* TASK REQUIREMENTS: Repeat only the lines running from the beginning of the material through the line that contains "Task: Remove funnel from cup".

* DATASET SECTION:
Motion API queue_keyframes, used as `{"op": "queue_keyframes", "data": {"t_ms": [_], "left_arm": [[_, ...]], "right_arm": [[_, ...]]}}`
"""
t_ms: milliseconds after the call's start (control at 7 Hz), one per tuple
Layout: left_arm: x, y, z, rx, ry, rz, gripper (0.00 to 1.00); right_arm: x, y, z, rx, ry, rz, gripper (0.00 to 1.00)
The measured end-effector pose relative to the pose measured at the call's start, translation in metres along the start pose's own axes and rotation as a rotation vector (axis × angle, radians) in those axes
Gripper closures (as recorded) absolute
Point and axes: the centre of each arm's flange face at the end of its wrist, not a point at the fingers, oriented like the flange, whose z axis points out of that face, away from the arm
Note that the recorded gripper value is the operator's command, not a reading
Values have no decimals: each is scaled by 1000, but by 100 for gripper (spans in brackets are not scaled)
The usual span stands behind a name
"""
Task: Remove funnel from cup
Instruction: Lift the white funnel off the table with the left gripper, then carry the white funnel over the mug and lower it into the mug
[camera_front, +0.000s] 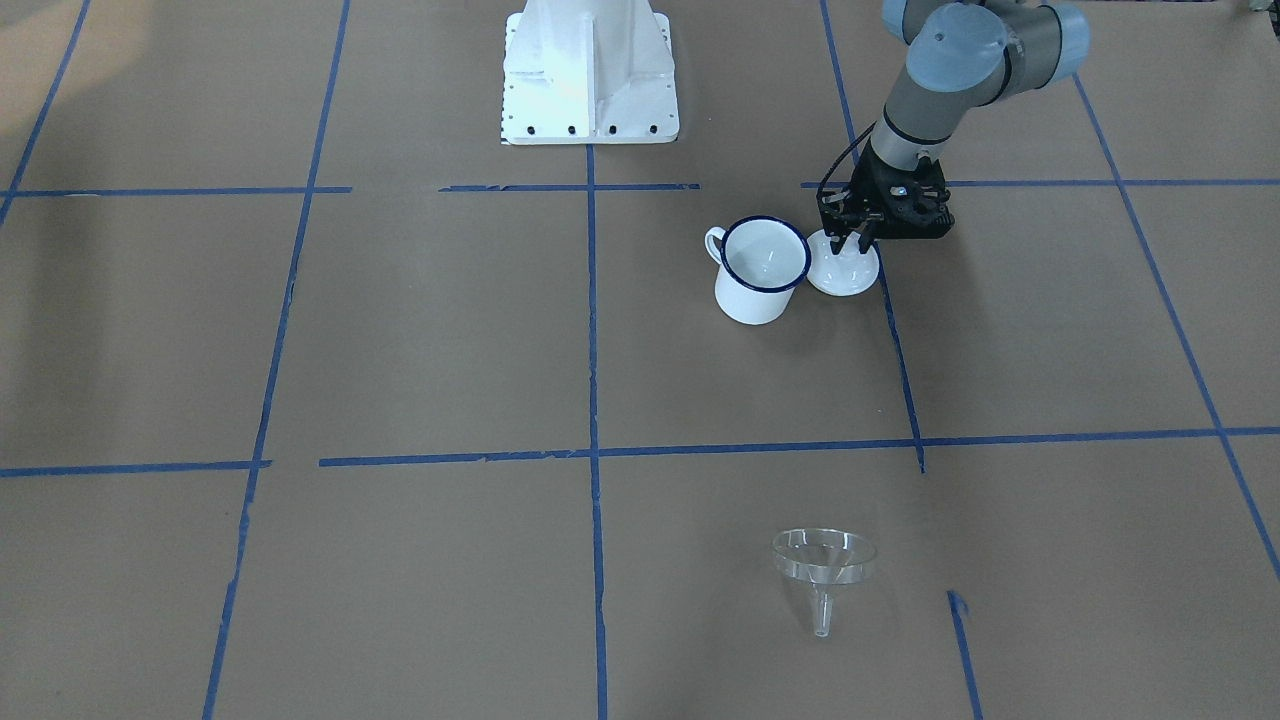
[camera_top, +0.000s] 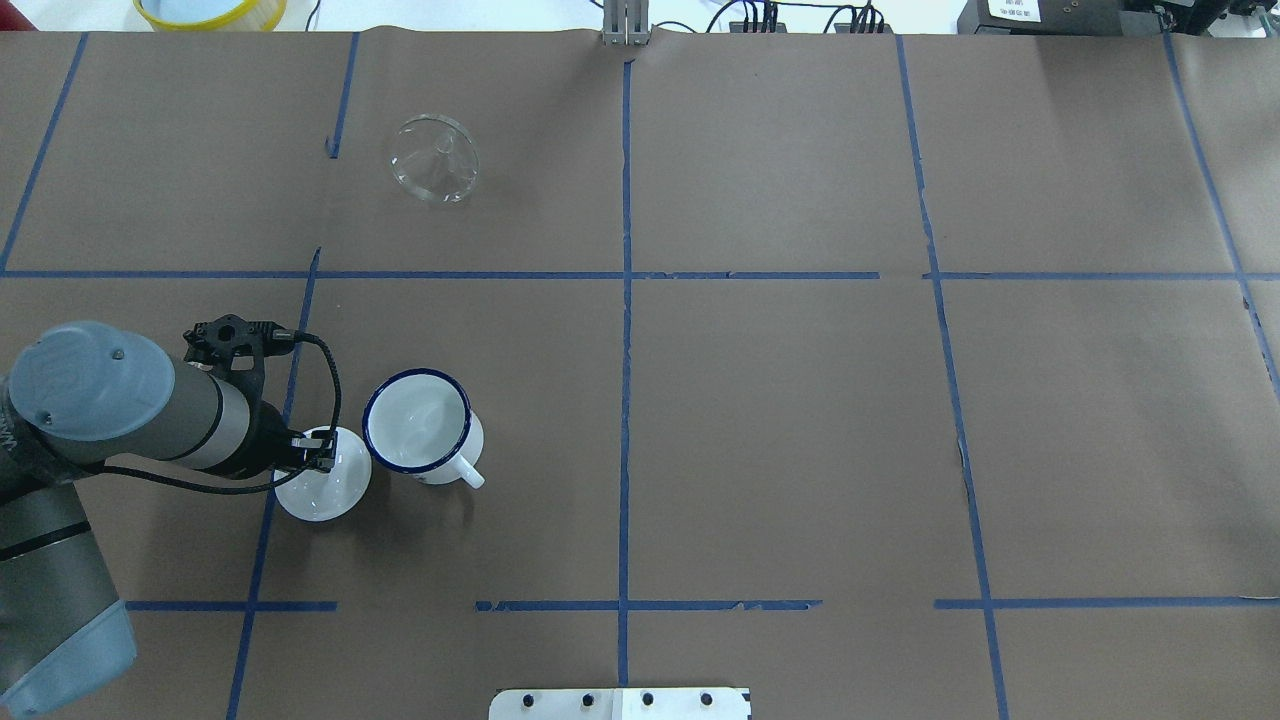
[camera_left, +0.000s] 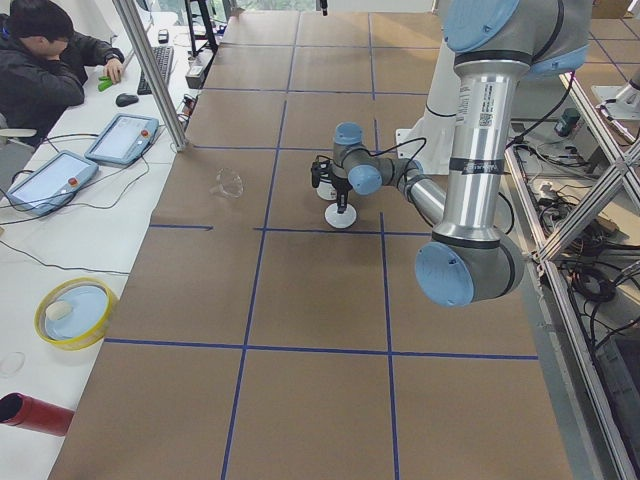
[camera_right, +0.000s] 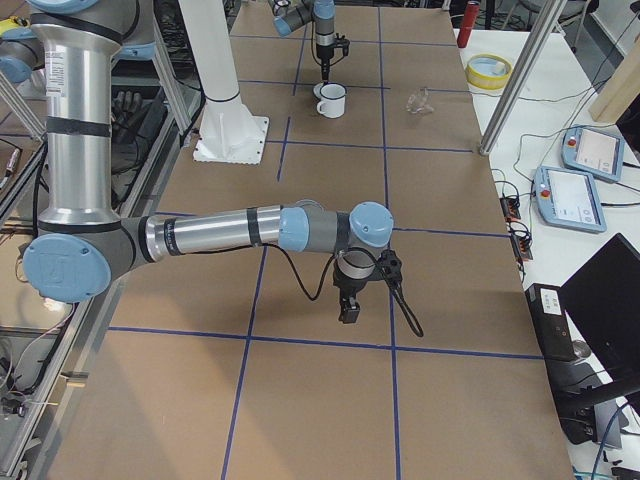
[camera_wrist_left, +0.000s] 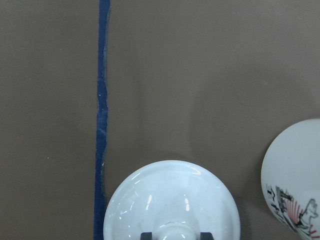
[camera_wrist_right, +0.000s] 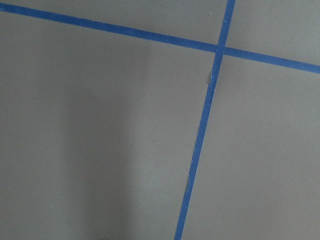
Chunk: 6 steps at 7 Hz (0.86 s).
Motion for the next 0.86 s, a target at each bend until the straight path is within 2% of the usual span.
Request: {"op": "queue_keyframes", "data": {"t_ms": [286, 571, 857], "left_arm": [[-5, 3, -26, 18, 21, 7, 100], [-39, 12, -82, 59, 32, 17, 100], [-28, 2, -125, 84, 12, -9, 100]], "right_arm": [[0, 0, 0, 0, 0, 0, 0], [0, 0, 0, 0, 0, 0, 0], [0, 0, 0, 0, 0, 0, 0]]}}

* RESULT:
Motion API queue_keyframes, used as `{"op": "queue_keyframes", "data": {"t_ms": [_], "left_arm": [[_, ...]], "right_arm": [[_, ...]]}}`
"""
t_ms: milliseconds after the call's start (control at 7 Hz), one per tuple
Layout: left_arm: x, y, z, rx, ry, rz, gripper (0.00 to 1.00); right_arm: x, y, z, rx, ry, rz, gripper (0.00 to 1.00)
The measured end-effector pose relative to the pose measured at the call's start, translation in metres along the start pose's own axes and rotation as a rotation vector (axis × angle, radians) in those axes
Gripper closures (as recorded) absolute
Point and axes: the centre of each arm's flange face at the end of its wrist, not a point at the fingers, oriented like the flange, whose z axis points out of that face, away from the arm
Note that the recorded gripper value is the operator's command, not a reading
Values have no decimals: each is scaled by 1000, but by 100 for gripper (spans in brackets are not scaled)
The usual span stands behind a name
"""
Task: Remove funnel from cup

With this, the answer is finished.